### [What you are asked to do]
Scan the data below and copy each line where "boundary" occurs.

[Data records]
________________________
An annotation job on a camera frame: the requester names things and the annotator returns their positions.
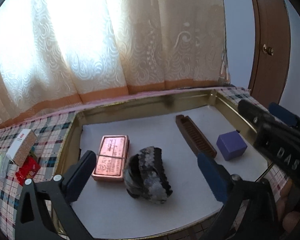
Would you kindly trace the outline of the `purple foam block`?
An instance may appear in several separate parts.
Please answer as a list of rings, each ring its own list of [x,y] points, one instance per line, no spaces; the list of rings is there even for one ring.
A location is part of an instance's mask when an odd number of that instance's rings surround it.
[[[248,147],[238,131],[219,135],[216,145],[226,161],[242,156]]]

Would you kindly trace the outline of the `plaid tablecloth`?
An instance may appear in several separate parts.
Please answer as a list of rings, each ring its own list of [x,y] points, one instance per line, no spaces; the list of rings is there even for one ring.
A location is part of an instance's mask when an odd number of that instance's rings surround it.
[[[6,153],[23,128],[32,129],[37,136],[34,153],[41,166],[34,180],[35,182],[46,181],[51,179],[52,175],[65,172],[77,161],[80,152],[79,137],[83,125],[161,116],[180,112],[182,109],[195,109],[207,105],[215,106],[233,127],[241,131],[242,137],[252,143],[253,128],[237,113],[237,105],[241,100],[263,107],[250,95],[250,90],[241,87],[175,89],[97,100],[87,105],[78,105],[30,118],[0,129],[0,154]],[[265,177],[269,180],[277,201],[279,192],[288,181],[288,176],[275,164],[266,166],[258,179]],[[19,166],[9,161],[6,177],[0,179],[0,230],[7,239],[15,237],[15,219],[22,189],[15,176],[18,170]],[[205,224],[205,221],[211,220],[217,211],[211,212],[210,215],[202,215],[200,219],[191,218],[190,222],[182,226],[173,225],[171,229],[164,229],[163,232],[159,230],[159,233],[145,233],[145,237],[181,235],[181,238],[185,238],[184,231],[190,227],[198,228],[197,224]]]

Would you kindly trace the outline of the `brown wooden comb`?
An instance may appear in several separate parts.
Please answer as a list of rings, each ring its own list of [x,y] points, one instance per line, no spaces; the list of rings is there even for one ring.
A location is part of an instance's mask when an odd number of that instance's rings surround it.
[[[189,116],[177,115],[175,123],[195,156],[204,153],[212,159],[216,157],[217,151]]]

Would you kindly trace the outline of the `copper metal tin box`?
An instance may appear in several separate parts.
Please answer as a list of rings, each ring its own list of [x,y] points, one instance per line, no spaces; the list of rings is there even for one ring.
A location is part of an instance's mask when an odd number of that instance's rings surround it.
[[[95,181],[123,181],[123,171],[128,158],[127,135],[104,135],[101,139],[92,177]]]

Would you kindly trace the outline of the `tasselled curtain tieback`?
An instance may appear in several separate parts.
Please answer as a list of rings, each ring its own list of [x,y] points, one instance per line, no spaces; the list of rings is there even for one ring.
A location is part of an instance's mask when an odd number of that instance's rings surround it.
[[[231,77],[229,73],[229,63],[228,63],[226,24],[224,24],[224,47],[222,52],[222,66],[219,72],[218,82],[221,86],[227,86],[231,83]]]

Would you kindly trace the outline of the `white paper box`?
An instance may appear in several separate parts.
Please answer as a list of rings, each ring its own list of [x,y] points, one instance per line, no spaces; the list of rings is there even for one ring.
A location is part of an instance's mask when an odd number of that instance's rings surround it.
[[[6,152],[6,157],[15,165],[19,167],[23,166],[36,140],[37,136],[33,130],[27,128],[22,129],[11,143]]]

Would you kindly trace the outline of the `cream lace curtain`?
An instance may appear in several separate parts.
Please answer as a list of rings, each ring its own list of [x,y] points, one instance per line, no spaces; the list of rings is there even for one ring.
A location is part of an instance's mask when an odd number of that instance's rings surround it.
[[[219,85],[223,0],[1,0],[0,128],[68,106]]]

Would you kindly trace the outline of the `green tissue pack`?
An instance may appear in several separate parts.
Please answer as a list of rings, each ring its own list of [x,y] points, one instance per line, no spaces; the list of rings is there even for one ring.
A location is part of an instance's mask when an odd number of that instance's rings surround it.
[[[6,157],[6,154],[1,153],[0,154],[0,181],[3,181],[6,178],[9,162],[10,160],[8,157]]]

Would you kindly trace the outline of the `brown wooden door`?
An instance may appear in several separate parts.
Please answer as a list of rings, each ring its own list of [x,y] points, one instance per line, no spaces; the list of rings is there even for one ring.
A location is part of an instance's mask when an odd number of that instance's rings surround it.
[[[261,105],[279,103],[286,85],[290,60],[290,22],[284,0],[252,0],[255,50],[249,81],[251,95]],[[262,46],[274,55],[264,54]]]

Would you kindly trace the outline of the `brass door knob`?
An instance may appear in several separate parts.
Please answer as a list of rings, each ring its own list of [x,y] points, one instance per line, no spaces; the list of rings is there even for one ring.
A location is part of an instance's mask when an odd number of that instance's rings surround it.
[[[274,55],[274,50],[272,47],[267,46],[266,44],[264,44],[262,46],[262,51],[264,54],[267,54],[269,56],[273,56]]]

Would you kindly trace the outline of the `red toy brick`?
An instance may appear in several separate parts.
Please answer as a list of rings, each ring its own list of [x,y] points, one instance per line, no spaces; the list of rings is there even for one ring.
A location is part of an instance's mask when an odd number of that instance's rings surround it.
[[[37,161],[33,157],[28,156],[23,165],[15,173],[19,185],[23,186],[25,181],[27,179],[32,179],[39,170],[40,165]]]

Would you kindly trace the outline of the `gold rectangular tin tray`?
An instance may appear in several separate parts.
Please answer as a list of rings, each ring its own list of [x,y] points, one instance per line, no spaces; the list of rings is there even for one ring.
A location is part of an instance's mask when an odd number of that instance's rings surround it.
[[[247,90],[178,90],[174,94],[131,99],[61,114],[69,126],[56,173],[65,172],[87,150],[97,151],[104,135],[127,135],[129,155],[142,148],[162,149],[165,174],[172,195],[164,204],[134,199],[122,182],[90,178],[72,208],[95,238],[124,239],[164,236],[214,215],[221,203],[213,196],[197,165],[197,158],[175,123],[179,114],[188,116],[215,144],[219,135],[240,132],[247,143],[245,153],[231,161],[218,153],[217,163],[229,173],[256,181],[268,161],[253,148],[255,130],[237,113],[239,100],[251,100]]]

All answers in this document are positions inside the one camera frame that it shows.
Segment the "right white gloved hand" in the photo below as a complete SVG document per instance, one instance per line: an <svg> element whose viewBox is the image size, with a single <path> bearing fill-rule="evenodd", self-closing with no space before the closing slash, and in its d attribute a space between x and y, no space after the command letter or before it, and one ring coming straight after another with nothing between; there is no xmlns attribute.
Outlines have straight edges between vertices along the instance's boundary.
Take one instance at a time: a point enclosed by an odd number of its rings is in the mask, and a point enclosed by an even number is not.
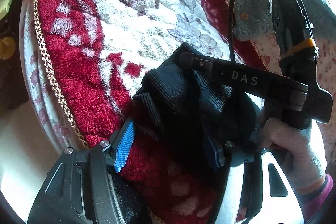
<svg viewBox="0 0 336 224"><path fill-rule="evenodd" d="M274 110L262 108L258 118L260 147L289 151L282 162L291 186L301 194L310 193L323 185L327 161L321 131L316 121L299 130L276 118Z"/></svg>

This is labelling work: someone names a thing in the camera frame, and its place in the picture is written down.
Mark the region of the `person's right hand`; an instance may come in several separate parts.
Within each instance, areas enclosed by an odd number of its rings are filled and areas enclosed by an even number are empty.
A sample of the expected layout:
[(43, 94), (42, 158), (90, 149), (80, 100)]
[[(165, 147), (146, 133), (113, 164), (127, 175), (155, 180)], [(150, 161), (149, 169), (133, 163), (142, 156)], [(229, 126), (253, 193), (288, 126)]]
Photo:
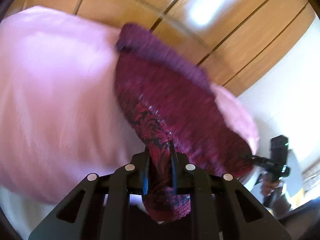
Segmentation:
[(260, 188), (260, 193), (264, 196), (270, 196), (272, 192), (275, 191), (275, 189), (282, 187), (284, 185), (284, 182), (282, 180), (278, 180), (275, 182), (272, 182), (267, 174), (263, 174), (262, 176), (262, 185)]

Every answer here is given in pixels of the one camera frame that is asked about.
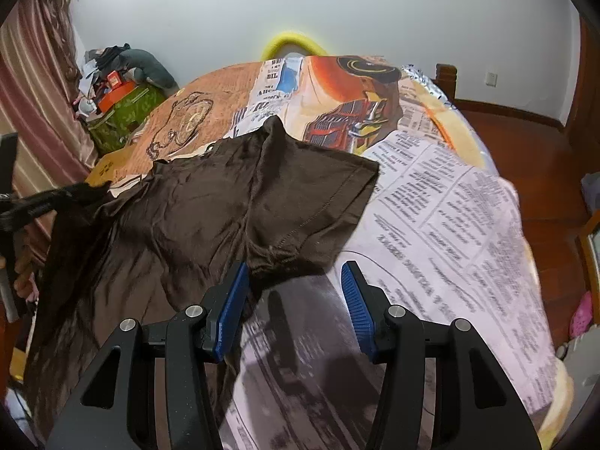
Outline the person's left hand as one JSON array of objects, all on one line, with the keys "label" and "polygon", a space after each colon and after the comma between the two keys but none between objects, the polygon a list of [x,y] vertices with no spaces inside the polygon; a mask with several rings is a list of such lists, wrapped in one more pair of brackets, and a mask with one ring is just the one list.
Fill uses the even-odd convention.
[{"label": "person's left hand", "polygon": [[23,254],[17,260],[14,267],[16,280],[13,288],[16,295],[26,301],[33,301],[37,296],[37,288],[35,287],[35,279],[33,271],[35,264],[29,255]]}]

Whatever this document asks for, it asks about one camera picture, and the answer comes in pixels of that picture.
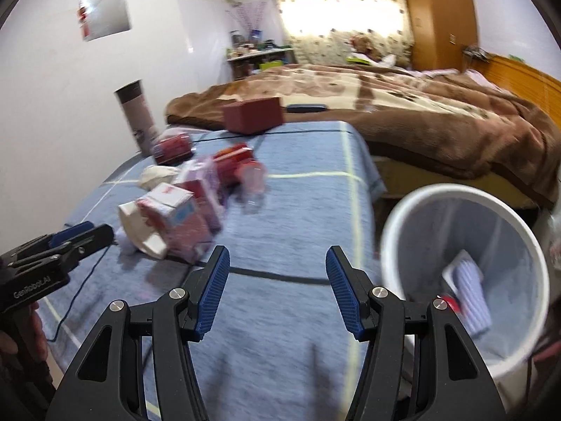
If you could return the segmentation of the left hand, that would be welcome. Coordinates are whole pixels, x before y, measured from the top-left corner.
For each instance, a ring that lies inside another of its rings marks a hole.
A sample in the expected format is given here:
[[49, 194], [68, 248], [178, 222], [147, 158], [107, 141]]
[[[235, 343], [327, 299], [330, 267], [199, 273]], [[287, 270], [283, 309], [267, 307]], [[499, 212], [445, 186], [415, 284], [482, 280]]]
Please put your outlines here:
[[[20, 310], [12, 313], [11, 320], [15, 331], [23, 339], [26, 349], [36, 362], [43, 362], [48, 357], [48, 342], [43, 331], [43, 323], [38, 315], [39, 303], [33, 302]], [[1, 354], [16, 355], [18, 344], [11, 334], [1, 330]]]

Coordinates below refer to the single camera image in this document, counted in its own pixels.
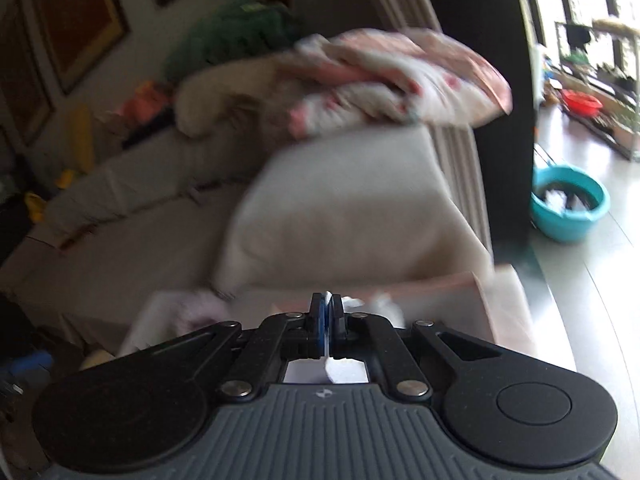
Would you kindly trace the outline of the metal shoe rack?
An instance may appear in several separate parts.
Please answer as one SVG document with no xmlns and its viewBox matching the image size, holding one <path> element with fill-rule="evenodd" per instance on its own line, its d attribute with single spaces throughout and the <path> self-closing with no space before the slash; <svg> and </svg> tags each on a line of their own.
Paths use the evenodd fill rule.
<svg viewBox="0 0 640 480">
<path fill-rule="evenodd" d="M 639 159 L 639 29 L 615 16 L 589 25 L 556 22 L 556 73 L 563 89 L 600 100 L 596 117 L 565 115 L 586 127 L 623 158 Z"/>
</svg>

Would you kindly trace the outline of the framed wall picture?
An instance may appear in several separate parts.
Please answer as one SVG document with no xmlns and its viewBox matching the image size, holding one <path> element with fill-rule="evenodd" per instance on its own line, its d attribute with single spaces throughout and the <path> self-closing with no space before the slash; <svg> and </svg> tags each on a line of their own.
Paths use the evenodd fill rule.
<svg viewBox="0 0 640 480">
<path fill-rule="evenodd" d="M 129 34 L 120 0 L 32 0 L 40 35 L 63 94 Z"/>
</svg>

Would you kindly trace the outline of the beige curtain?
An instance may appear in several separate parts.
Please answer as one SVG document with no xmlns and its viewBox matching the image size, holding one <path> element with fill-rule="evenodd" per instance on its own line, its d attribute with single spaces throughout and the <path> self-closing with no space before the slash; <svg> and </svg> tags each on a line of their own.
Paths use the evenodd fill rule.
<svg viewBox="0 0 640 480">
<path fill-rule="evenodd" d="M 473 128 L 512 110 L 511 89 L 481 55 L 442 33 L 431 0 L 372 0 L 385 26 L 421 51 L 410 62 L 426 89 L 424 122 L 454 202 L 480 242 L 492 249 Z"/>
</svg>

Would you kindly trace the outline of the white waffle cloth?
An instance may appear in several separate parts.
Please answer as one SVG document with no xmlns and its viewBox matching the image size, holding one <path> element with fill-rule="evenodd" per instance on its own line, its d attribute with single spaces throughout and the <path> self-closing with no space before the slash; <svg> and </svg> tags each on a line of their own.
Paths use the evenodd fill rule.
<svg viewBox="0 0 640 480">
<path fill-rule="evenodd" d="M 404 312 L 387 292 L 372 292 L 367 297 L 341 296 L 344 314 L 375 314 L 386 318 L 393 328 L 405 328 Z M 337 356 L 331 350 L 328 334 L 323 335 L 323 356 L 288 362 L 283 381 L 286 384 L 366 384 L 371 381 L 363 358 Z"/>
</svg>

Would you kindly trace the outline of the floral pink blanket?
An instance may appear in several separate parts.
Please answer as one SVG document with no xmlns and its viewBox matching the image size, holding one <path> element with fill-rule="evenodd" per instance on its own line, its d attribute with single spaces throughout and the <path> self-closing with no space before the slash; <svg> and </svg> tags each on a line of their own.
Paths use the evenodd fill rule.
<svg viewBox="0 0 640 480">
<path fill-rule="evenodd" d="M 288 78 L 307 87 L 286 110 L 288 133 L 306 140 L 367 122 L 430 126 L 421 118 L 426 89 L 410 66 L 420 55 L 408 37 L 378 29 L 300 40 L 280 62 Z"/>
</svg>

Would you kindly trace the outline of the red plastic basket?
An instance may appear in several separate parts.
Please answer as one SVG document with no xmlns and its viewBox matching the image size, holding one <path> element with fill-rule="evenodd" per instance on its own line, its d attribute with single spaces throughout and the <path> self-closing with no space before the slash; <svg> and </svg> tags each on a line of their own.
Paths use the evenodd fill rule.
<svg viewBox="0 0 640 480">
<path fill-rule="evenodd" d="M 580 117 L 596 117 L 603 108 L 600 100 L 585 92 L 563 89 L 561 96 L 567 110 Z"/>
</svg>

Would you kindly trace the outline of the pink cardboard box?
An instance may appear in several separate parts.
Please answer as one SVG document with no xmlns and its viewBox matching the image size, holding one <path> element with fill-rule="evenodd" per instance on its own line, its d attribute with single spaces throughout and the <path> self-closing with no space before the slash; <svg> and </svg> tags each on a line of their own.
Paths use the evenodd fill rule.
<svg viewBox="0 0 640 480">
<path fill-rule="evenodd" d="M 434 321 L 504 348 L 533 356 L 536 344 L 524 287 L 512 266 L 487 280 L 471 272 L 395 284 L 349 285 L 334 292 L 366 312 Z"/>
</svg>

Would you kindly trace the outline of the teal plastic basin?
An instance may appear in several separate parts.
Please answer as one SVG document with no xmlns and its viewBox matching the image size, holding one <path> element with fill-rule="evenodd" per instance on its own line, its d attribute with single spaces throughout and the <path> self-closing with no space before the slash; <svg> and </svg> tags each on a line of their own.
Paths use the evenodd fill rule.
<svg viewBox="0 0 640 480">
<path fill-rule="evenodd" d="M 551 165 L 534 170 L 530 215 L 555 242 L 581 242 L 611 207 L 608 190 L 585 171 Z"/>
</svg>

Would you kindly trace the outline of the white table cloth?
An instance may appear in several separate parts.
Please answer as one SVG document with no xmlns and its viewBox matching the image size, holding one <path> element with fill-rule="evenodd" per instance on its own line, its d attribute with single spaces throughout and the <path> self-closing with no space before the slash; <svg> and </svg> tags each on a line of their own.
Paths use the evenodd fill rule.
<svg viewBox="0 0 640 480">
<path fill-rule="evenodd" d="M 227 301 L 204 288 L 160 290 L 131 325 L 117 356 L 128 356 L 219 322 L 238 321 L 245 328 L 255 328 L 264 318 L 280 313 L 282 310 L 263 296 Z"/>
</svg>

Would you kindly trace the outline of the beige sofa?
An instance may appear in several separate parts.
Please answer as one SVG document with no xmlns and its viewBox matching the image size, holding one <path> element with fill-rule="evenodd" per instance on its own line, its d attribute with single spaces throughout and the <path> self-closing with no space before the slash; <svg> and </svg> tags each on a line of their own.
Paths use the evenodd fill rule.
<svg viewBox="0 0 640 480">
<path fill-rule="evenodd" d="M 255 127 L 168 129 L 79 179 L 2 264 L 2 292 L 114 351 L 160 290 L 329 289 L 494 273 L 468 129 L 367 127 L 266 155 Z"/>
</svg>

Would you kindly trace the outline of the green cushion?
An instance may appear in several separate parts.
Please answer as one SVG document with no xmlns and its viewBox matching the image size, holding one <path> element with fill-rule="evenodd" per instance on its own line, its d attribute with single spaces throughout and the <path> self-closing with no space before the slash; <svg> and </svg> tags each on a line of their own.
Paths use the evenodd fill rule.
<svg viewBox="0 0 640 480">
<path fill-rule="evenodd" d="M 292 47 L 302 36 L 300 19 L 282 3 L 236 0 L 197 21 L 163 62 L 170 84 L 209 66 Z"/>
</svg>

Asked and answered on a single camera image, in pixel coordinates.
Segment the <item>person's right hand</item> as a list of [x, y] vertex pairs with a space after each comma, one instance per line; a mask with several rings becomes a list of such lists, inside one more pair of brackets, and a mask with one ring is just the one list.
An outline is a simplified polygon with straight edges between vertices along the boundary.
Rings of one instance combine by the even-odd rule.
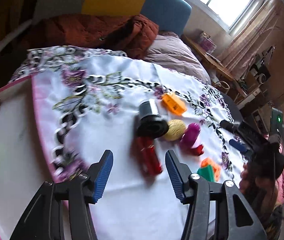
________________________
### [Reply to the task]
Outlines have straight edges between vertices along the instance's boundary.
An outline is a simplified polygon with straight edges between vertices along the boundary.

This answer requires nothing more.